Bir söz vardır, ‘Taklid-i zağ kepk-i hıramanı güldürür’ yani, karganın, kekliğin yürüyüşünü taklidi sadece güldürür, diye. Kılıçdaroğlu’nun hem Amerika hem de İngiltere seyahatinin bilançosu böylesine bir gülünç yürüyüş oldu. Benzemek istediği ise Recep Tayyip Erdoğan!
Taklit insanı kimyevi terkiplere benzer, nispetlerdeki az bir değişiklik onun tamamen ortadan kalkmasına kafidir.

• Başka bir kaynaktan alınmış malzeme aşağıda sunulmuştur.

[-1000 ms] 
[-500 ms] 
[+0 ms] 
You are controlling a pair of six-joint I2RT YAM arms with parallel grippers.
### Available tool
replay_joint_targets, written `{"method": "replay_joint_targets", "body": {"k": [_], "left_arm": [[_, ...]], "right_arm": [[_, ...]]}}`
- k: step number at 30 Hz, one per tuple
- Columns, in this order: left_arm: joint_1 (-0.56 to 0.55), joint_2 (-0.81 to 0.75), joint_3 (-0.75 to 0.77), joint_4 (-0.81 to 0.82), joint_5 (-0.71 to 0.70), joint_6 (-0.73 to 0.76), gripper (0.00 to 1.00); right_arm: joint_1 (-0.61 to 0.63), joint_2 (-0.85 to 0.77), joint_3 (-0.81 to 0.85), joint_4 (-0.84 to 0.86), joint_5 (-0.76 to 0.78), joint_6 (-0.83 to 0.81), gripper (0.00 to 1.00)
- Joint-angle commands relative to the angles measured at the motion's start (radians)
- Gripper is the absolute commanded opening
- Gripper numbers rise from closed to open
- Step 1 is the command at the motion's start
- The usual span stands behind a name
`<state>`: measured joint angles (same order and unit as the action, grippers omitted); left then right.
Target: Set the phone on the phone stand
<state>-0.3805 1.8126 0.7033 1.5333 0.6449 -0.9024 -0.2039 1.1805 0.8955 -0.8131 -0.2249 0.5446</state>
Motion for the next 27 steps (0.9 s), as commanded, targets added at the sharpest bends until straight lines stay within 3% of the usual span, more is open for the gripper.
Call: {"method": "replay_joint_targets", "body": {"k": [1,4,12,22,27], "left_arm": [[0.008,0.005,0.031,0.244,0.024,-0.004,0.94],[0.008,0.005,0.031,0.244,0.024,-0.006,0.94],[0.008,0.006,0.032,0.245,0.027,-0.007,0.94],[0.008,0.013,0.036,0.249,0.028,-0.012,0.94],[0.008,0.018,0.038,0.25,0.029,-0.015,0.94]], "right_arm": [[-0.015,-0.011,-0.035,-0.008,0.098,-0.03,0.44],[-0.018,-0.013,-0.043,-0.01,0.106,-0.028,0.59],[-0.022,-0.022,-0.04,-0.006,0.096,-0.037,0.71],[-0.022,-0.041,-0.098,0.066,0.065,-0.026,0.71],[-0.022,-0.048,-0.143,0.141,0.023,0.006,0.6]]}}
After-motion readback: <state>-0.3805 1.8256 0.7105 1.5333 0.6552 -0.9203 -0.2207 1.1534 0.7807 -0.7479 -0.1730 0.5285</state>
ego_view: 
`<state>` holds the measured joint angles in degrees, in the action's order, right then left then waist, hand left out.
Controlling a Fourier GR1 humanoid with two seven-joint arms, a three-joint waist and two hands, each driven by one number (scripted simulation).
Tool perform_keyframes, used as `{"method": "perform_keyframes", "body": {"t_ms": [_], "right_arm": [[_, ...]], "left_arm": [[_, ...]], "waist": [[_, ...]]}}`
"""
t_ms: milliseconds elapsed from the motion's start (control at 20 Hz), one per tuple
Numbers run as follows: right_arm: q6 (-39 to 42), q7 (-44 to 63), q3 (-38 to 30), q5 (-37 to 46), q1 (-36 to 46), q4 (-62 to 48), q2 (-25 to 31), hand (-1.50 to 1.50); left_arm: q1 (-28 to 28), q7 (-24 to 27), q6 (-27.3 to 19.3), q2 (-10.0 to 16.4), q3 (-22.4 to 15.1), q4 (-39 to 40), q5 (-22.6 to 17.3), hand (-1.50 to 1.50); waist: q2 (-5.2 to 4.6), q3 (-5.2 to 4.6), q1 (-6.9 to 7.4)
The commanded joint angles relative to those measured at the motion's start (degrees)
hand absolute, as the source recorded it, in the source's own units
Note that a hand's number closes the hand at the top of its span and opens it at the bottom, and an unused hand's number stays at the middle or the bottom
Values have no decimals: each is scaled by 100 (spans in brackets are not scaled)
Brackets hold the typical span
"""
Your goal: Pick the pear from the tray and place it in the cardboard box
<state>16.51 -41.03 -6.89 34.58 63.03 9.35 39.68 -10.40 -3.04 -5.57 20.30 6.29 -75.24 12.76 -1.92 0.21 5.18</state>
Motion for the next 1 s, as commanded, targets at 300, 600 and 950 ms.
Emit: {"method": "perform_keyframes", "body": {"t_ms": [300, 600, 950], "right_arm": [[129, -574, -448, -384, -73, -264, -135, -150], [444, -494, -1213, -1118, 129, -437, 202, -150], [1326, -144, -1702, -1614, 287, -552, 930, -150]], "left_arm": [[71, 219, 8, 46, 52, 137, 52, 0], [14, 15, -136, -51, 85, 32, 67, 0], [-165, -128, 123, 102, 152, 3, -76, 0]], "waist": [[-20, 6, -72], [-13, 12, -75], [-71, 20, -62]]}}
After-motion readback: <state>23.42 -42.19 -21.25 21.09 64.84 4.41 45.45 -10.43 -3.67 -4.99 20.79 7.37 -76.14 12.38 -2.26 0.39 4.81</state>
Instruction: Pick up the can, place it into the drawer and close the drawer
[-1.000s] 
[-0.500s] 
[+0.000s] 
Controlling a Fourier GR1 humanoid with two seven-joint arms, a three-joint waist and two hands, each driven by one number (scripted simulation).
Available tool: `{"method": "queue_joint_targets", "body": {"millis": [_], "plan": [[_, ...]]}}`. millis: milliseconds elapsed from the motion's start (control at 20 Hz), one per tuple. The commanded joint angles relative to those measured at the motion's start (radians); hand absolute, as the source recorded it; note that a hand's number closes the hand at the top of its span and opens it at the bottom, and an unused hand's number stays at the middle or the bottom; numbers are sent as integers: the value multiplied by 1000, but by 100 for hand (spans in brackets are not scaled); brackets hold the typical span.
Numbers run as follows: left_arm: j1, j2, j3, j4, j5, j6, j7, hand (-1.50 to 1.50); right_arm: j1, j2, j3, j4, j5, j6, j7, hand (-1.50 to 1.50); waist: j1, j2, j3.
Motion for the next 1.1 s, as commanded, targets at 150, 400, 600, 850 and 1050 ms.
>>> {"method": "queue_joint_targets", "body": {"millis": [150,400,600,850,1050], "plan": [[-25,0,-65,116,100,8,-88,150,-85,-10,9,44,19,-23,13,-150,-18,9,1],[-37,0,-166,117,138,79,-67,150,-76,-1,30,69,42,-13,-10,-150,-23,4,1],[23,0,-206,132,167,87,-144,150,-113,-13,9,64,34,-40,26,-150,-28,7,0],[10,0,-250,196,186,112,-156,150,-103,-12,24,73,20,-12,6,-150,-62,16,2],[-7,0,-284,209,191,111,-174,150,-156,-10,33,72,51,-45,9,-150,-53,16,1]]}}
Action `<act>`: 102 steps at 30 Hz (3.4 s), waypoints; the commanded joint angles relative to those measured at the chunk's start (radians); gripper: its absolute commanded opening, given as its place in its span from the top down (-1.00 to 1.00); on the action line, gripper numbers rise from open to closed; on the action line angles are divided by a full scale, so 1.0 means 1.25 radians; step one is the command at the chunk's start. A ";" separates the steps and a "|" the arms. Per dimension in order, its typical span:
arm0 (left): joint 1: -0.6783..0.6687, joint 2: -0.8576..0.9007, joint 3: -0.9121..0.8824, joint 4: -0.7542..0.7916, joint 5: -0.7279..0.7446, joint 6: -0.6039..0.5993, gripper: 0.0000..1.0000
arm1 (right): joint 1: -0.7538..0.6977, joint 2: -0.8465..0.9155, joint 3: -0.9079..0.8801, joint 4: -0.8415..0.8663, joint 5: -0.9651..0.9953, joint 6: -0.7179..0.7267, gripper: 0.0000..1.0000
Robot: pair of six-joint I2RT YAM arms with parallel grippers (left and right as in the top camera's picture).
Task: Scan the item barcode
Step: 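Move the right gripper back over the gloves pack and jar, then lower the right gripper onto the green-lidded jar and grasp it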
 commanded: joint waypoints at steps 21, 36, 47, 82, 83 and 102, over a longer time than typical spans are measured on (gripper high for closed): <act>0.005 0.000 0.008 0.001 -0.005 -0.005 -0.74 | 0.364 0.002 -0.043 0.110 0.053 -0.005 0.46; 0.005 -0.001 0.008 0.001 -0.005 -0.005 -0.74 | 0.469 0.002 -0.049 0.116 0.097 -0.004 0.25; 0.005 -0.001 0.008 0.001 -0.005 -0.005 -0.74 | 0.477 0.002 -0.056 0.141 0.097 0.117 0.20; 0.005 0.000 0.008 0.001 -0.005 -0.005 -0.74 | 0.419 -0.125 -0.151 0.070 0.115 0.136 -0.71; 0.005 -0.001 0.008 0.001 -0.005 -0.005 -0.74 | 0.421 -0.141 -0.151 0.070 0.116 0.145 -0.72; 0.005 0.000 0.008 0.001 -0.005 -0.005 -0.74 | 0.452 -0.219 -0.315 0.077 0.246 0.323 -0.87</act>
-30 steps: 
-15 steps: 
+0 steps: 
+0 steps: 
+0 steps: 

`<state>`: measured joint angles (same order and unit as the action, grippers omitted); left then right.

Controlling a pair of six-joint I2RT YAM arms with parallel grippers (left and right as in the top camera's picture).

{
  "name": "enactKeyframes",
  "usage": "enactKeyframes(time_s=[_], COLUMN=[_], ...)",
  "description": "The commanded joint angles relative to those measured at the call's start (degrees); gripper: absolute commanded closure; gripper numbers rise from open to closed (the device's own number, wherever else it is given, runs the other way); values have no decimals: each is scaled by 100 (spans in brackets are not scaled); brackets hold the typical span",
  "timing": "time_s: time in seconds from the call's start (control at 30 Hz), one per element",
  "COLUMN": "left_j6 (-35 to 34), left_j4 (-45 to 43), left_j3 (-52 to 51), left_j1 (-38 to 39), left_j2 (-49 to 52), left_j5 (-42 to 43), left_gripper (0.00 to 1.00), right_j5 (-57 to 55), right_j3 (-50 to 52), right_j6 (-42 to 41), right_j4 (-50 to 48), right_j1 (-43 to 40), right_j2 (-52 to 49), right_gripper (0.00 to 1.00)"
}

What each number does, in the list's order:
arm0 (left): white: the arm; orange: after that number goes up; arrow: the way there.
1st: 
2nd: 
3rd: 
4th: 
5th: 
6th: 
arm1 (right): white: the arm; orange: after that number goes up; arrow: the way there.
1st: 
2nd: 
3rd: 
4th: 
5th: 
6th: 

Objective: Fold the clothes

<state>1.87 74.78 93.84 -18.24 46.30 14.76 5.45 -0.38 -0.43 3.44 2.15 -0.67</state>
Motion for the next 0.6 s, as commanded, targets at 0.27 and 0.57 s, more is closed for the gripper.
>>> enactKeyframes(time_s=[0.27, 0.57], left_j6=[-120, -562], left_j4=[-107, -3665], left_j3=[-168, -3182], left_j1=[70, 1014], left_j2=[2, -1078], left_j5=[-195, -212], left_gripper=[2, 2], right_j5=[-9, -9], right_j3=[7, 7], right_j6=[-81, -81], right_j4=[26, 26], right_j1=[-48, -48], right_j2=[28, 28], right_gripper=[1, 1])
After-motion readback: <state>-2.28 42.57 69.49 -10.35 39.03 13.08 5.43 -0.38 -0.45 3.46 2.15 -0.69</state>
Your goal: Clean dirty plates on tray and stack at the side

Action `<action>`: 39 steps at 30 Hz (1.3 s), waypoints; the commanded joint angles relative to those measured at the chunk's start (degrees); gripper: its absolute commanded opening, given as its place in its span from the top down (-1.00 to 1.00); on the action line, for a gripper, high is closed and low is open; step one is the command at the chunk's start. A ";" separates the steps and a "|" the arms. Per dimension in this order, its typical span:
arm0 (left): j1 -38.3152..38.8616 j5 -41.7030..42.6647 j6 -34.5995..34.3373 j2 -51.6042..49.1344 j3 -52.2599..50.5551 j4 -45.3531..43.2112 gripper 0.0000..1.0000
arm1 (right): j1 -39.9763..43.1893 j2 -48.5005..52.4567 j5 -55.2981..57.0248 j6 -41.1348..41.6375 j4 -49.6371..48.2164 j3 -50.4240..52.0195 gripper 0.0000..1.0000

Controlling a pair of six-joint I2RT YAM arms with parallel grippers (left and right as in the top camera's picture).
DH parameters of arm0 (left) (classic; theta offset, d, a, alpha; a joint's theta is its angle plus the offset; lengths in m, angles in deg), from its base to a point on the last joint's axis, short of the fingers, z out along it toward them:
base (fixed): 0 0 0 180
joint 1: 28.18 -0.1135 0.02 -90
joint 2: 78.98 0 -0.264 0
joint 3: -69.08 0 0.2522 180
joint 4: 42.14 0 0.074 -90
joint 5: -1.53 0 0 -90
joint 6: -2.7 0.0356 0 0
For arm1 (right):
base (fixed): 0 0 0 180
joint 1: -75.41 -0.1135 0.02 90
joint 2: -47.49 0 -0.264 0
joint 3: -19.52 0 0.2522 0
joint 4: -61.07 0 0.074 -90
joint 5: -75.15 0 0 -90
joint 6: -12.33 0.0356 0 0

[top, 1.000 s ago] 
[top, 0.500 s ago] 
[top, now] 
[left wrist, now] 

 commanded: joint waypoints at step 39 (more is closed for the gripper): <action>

Halbuki Kılıçdaroğlu’nun, Recep Tayyip Erdoğan’a nispet edilebilecek hiçbir ortak özelliği de bulunmuyor.
Aslında Kılıçdaroğlu’nun Erdoğan’a benzeme çabası İstanbul Belediye Başkanlığına aday olmakla başlamıştı. Recep Tayyip Erdoğan, İstanbul Büyükşehir Belediye Başkanlığından Başbakanlığa yükselen tek örnek olmasına rağmen, bunu genel geçer kural sanan Kılıçdaroğlu geleceğe ait bütün hayal kurgularını bu yanılgı üzerine kurdu. Zaten kazanamadı. Bütün hayalleri suya düştü. FETÖ, kasetlerle imdadına yetişmeseydi, şimdi çoktan unutulup gitmişti. Keşke öyle olsaydı da bugün düştüğü hallere düşmeseydi.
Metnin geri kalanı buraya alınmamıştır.